In 2006, Bezos started a cloud computing initiative. They believed many firms like Snapchat would pay for reliable servers.

In 2006, cloud computing was not what it is today. I'll simplify. 2006 had no iPhone.

Bezos invested in Amazon Web Services (AWS) without disclosing its revenue. That's permitted till a certain degree.

Google and Microsoft would realize Amazon is heavily investing in this market and worry.

Bezos anticipated high demand for this product. Microsoft built its cloud in 2010, and Google in 2008.

If you managed Google or Microsoft, you wouldn't know how much Amazon makes from their cloud computing service. It's enough. Yet, Amazon is an internet store, so they'll focus on that.

All but Bezos were wrong.

Time to come clean now.

They revealed AWS revenue in 2015. Two things were apparent:

  1. Bezos made the proper decision to bet on the cloud and keep it a secret.

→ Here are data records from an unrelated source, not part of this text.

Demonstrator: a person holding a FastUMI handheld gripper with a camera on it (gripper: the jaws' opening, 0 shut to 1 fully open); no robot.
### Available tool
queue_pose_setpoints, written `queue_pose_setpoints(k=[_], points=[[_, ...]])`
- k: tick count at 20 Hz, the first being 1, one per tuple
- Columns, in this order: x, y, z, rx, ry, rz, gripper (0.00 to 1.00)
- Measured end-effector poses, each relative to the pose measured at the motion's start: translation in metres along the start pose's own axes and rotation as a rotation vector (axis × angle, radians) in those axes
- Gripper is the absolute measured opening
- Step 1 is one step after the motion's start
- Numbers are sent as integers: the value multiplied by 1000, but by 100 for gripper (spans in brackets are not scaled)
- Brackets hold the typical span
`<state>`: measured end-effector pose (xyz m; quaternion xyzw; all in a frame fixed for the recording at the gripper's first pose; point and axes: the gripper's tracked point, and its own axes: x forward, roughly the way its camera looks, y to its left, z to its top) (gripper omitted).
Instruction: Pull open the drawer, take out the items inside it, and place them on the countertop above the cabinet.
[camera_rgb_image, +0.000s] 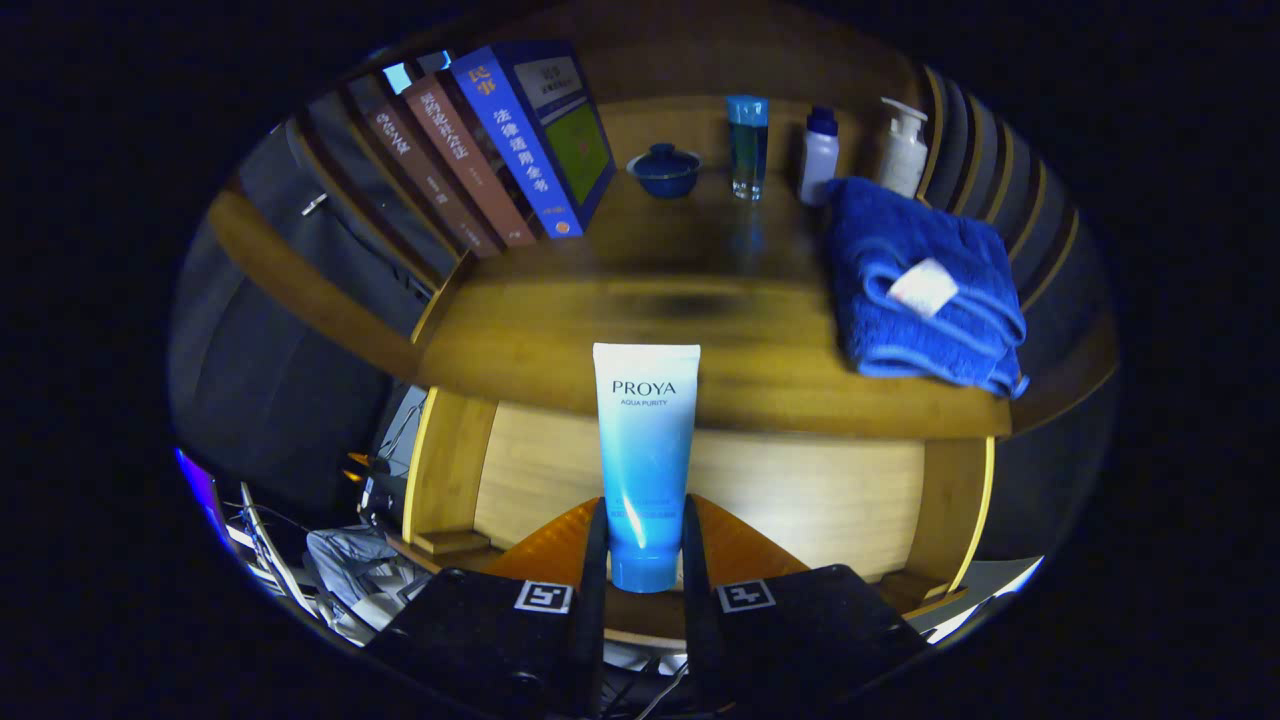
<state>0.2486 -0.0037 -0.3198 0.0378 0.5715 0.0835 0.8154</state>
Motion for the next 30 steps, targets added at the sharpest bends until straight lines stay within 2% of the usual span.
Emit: queue_pose_setpoints(k=[5, 10, 18, 22, 26, 30], points=[[27, -16, 45, 3, 3, -87, 38], [57, -35, 64, 28, 41, -161, 38], [76, -42, 74, 33, 72, -192, 38], [76, -43, 75, 44, 53, -171, 52], [55, -41, 80, -10, -49, -157, 100], [18, -27, 77, -18, -212, -107, 100]])
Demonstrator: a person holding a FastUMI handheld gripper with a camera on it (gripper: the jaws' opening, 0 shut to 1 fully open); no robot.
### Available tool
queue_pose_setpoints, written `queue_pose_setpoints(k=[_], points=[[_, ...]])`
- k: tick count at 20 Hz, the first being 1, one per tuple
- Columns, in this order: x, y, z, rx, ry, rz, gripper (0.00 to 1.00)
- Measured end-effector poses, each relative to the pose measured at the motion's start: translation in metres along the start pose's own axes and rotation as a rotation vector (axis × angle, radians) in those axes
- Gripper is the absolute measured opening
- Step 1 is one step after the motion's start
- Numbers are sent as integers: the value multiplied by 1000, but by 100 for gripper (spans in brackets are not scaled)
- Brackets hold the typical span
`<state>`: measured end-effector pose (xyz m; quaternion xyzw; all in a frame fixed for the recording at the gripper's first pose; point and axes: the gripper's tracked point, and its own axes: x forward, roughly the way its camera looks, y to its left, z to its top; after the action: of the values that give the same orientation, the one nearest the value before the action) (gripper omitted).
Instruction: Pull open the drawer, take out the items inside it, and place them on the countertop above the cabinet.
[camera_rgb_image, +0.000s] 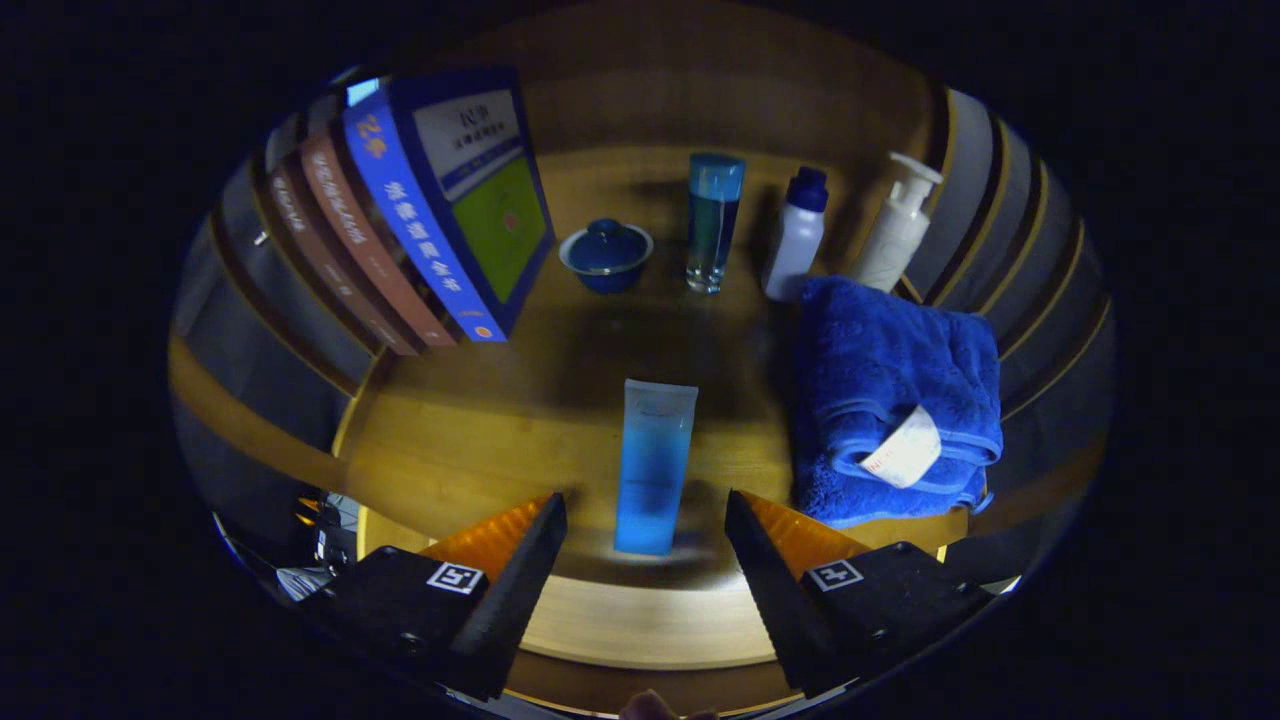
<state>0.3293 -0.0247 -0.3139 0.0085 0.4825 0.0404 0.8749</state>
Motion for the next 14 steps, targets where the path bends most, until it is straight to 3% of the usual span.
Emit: queue_pose_setpoints(k=[8, 14], points=[[-114, 24, -6, 19, -372, 92, 100], [-174, 32, -50, 32, -636, 84, 100]])
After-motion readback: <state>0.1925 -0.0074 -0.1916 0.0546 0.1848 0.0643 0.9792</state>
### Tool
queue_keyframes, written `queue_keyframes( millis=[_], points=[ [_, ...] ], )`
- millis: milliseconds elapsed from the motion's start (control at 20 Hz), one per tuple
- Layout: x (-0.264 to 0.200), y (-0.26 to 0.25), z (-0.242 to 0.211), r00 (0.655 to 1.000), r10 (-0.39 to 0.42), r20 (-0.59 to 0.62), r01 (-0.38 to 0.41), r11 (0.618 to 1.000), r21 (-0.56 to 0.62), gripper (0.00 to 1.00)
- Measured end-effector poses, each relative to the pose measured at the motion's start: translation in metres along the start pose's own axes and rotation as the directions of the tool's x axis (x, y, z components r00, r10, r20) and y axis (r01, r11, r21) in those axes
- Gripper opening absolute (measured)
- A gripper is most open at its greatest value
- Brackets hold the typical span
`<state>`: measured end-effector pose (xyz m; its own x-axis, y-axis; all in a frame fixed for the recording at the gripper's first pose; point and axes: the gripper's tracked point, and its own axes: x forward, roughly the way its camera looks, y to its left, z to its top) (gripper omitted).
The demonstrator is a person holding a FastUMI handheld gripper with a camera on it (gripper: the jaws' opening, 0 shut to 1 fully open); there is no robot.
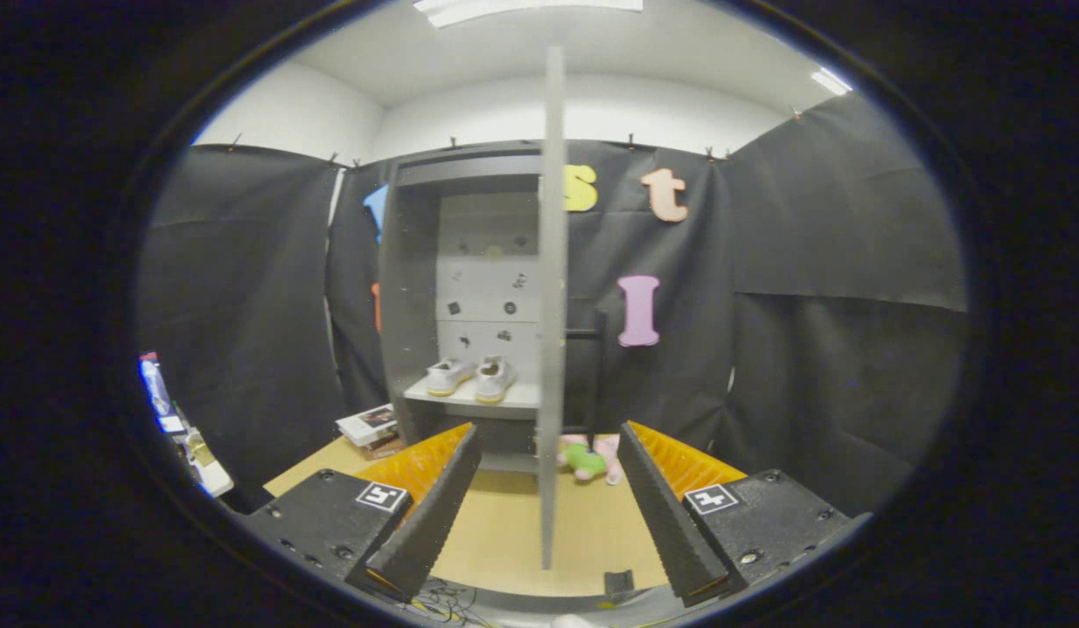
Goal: Open the shoe cabinet door, grab the shoes and put them into the shoe cabinet, then close the shoe cabinet door.
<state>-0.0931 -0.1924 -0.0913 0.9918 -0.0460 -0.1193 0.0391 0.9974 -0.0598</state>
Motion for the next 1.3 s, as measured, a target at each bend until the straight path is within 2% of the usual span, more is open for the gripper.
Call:
queue_keyframes(
  millis=[150, 350, 650, 1000, 1100, 1300],
  points=[
    [0.021, -0.05, 0.01, 0.997, -0.077, -0.001, 0.077, 0.997, 0.016, 1.0],
    [0.061, -0.072, 0.021, 0.994, -0.112, 0.003, 0.111, 0.993, 0.036, 1.0],
    [0.094, -0.053, 0.029, 0.998, -0.069, 0.006, 0.069, 0.997, 0.02, 1.0],
    [0.09, -0.049, 0.038, 0.997, -0.074, 0.026, 0.074, 0.997, 0.015, 0.97],
    [0.089, -0.037, 0.039, 0.999, -0.048, 0.024, 0.048, 0.999, 0.013, 0.97],
    [0.086, -0.02, 0.044, 0.998, -0.047, 0.04, 0.048, 0.998, -0.034, 0.93]
  ],
)
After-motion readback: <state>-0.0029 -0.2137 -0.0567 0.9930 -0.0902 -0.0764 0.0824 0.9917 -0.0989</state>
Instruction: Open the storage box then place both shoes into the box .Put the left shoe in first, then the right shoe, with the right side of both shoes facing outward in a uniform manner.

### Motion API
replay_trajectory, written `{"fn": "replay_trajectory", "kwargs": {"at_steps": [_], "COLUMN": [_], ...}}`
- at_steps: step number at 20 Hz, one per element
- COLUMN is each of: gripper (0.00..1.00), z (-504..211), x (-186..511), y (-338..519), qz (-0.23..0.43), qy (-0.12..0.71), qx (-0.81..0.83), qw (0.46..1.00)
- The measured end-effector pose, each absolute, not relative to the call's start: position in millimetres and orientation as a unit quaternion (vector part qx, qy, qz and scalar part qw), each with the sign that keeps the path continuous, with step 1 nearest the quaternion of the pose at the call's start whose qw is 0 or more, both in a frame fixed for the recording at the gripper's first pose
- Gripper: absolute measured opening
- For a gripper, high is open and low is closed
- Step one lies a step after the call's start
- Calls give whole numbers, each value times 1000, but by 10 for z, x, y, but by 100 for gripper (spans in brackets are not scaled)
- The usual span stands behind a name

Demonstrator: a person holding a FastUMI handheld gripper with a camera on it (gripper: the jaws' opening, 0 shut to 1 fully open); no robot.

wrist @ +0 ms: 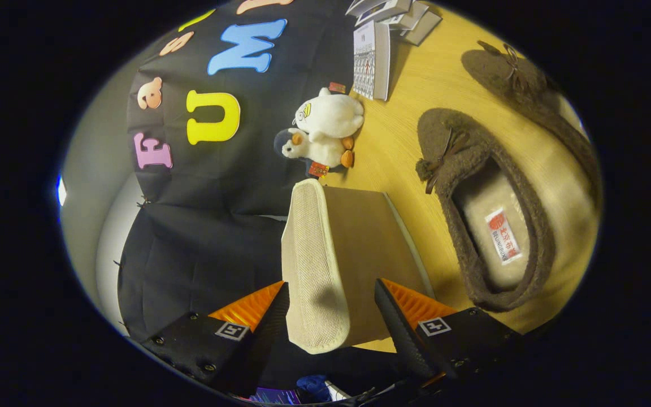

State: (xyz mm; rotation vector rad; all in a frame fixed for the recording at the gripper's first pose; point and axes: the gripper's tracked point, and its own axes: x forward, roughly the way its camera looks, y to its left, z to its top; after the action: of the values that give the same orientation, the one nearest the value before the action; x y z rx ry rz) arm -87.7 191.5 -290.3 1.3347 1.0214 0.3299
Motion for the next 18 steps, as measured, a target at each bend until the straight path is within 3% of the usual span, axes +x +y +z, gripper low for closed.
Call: {"fn": "replay_trajectory", "kwargs": {"at_steps": [2,4,7,10,16,18], "gripper": [93,79,79,39,39,5], "z": [-2883,-2851,-2830,-2849,-2720,-2740], "x": [-890,-905,-937,-918,-981,-830], "y": [1972,2035,2113,2107,2242,2162], "qz": [150,159,175,174,199,200], "qy": [452,456,462,466,465,459], "qx": [597,601,601,600,598,602], "qw": [646,636,628,626,622,622]}}
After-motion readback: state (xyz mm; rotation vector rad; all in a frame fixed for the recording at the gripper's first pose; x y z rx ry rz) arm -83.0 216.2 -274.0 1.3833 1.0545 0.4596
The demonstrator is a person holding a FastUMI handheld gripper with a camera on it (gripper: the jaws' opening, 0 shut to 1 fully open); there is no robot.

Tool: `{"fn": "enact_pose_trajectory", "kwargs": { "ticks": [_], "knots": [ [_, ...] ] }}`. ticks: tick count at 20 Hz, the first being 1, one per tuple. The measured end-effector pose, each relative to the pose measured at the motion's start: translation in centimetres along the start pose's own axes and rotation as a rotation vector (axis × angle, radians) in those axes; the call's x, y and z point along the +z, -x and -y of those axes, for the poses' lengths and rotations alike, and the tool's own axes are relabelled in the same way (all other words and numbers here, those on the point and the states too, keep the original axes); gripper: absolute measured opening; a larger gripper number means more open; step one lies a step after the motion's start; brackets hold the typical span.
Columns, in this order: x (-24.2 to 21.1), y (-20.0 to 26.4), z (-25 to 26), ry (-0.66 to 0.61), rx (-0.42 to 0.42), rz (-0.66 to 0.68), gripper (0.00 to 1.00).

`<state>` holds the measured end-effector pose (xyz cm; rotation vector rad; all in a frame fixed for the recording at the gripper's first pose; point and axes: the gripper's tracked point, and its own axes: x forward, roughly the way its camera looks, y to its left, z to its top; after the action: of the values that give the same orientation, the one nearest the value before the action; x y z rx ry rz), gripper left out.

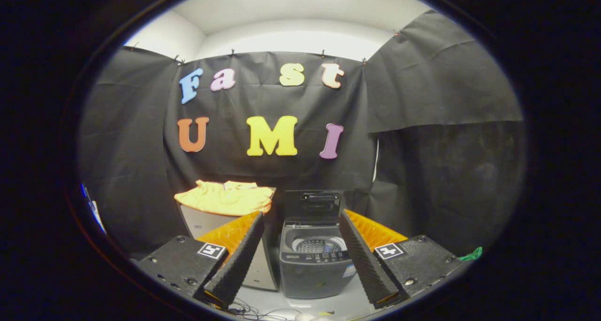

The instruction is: Put the clothes into the washing machine and then close the washing machine lid.

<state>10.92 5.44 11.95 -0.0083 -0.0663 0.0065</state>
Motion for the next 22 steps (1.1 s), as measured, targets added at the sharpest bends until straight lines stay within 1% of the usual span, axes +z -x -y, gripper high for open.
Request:
{"fn": "enact_pose_trajectory", "kwargs": {
  "ticks": [2,5,9,12,15,17,19,22],
  "knots": [
    [2.0,-2.7,-1.5,0.011,0.014,0.009,1.00],
    [4.9,-6.7,-4.9,0.009,0.065,0.013,1.00],
    [7.5,-12.6,-9.9,-0.006,0.137,-0.004,1.00],
    [8.7,-17.0,-13.4,0.000,0.172,-0.038,1.00],
    [8.9,-21.9,-17.6,0.001,0.217,-0.081,1.00],
    [8.1,-25.4,-19.6,0.017,0.236,-0.119,1.00],
    [6.8,-28.5,-21.6,0.022,0.246,-0.167,1.00],
    [3.7,-32.9,-24.0,0.017,0.253,-0.265,1.00]
  ]
}}
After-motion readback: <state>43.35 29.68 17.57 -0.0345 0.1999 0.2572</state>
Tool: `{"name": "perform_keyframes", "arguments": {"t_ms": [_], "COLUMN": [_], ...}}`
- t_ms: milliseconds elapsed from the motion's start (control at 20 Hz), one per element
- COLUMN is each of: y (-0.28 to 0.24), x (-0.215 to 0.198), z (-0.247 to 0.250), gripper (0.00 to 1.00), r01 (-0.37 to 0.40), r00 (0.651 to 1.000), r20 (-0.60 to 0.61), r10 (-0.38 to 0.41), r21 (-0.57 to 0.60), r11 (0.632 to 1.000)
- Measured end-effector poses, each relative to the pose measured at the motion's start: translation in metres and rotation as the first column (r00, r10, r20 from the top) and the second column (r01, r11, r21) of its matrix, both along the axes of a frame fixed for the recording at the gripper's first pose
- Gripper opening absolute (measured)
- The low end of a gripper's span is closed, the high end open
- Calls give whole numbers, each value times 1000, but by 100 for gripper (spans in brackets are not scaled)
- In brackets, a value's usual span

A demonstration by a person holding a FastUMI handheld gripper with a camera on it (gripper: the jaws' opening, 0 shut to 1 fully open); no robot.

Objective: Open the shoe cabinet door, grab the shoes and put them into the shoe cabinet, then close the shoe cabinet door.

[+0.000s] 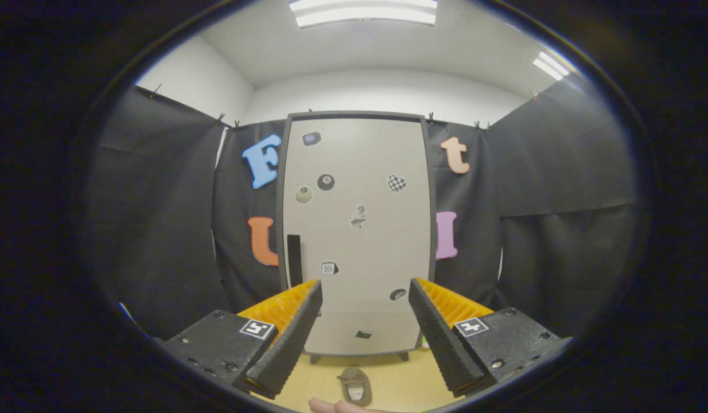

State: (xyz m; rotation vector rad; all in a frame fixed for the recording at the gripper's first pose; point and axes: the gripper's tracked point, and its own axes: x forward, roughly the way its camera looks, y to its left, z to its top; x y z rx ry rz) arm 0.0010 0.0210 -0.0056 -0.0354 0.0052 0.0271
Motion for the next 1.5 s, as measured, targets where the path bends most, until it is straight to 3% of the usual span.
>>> {"name": "perform_keyframes", "arguments": {"t_ms": [300, 700, 1050, 1350, 1500], "y": [17, 56, 117, 132, 139], "x": [19, 86, 154, 203, 222], "z": [-4, 5, -26, -46, -55], "gripper": [99, 99, 99, 99, 99], "r01": [-30, -100, -223, -145, -147], "r00": [999, 995, 972, 986, 986], "r20": [-12, 16, -62, -77, -80], "r10": [30, 100, 225, 146, 147], "r21": [6, 37, 40, 7, 3], "r11": [1000, 994, 974, 989, 989]}}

  2. In this race, Amazon is in the lead.

Synergy Research Group

They continued. Let me list some AWS users today.

  • Netflix

  • Airbnb

  • Twitch

More. Amazon was unprofitable for nine years, remember? This article's main graph.

Visual Capitalist

AWS accounted for 74% of Amazon's profit in 2021. This 74% might not exist if they hadn't invested in AWS.

Bring this with you home.

Amazon predated AWS. Yet, it helped the giant reach $1 trillion. Bezos' secrecy? Perhaps, until a time machine is invented (they might host the time machine software on AWS, though.)

Without AWS, Amazon would have been profitable but unimpressive. They may have invested in anything else that would have returned more (like crypto? No? Ok.)

Bezos has business flaws. His success. His failures include:

  • introducing the Fire Phone and suffering a $170 million loss.

  • Amazon's failure in China In 2011, Amazon had a about 15% market share in China. 2019 saw a decrease of about 1%.

  • not offering a higher price to persuade the creator of Netflix to sell the company to him. He offered a rather reasonable $15 million in his proposal. But what if he had offered $30 million instead (Amazon had over $100 million in revenue at the time)? He might have owned Netflix, which has a $156 billion market valuation (and saved billions rather than invest in Amazon Prime Video).

Some he could control. Some were uncontrollable. Nonetheless, every action he made in the foregoing circumstances led him to invest in AWS.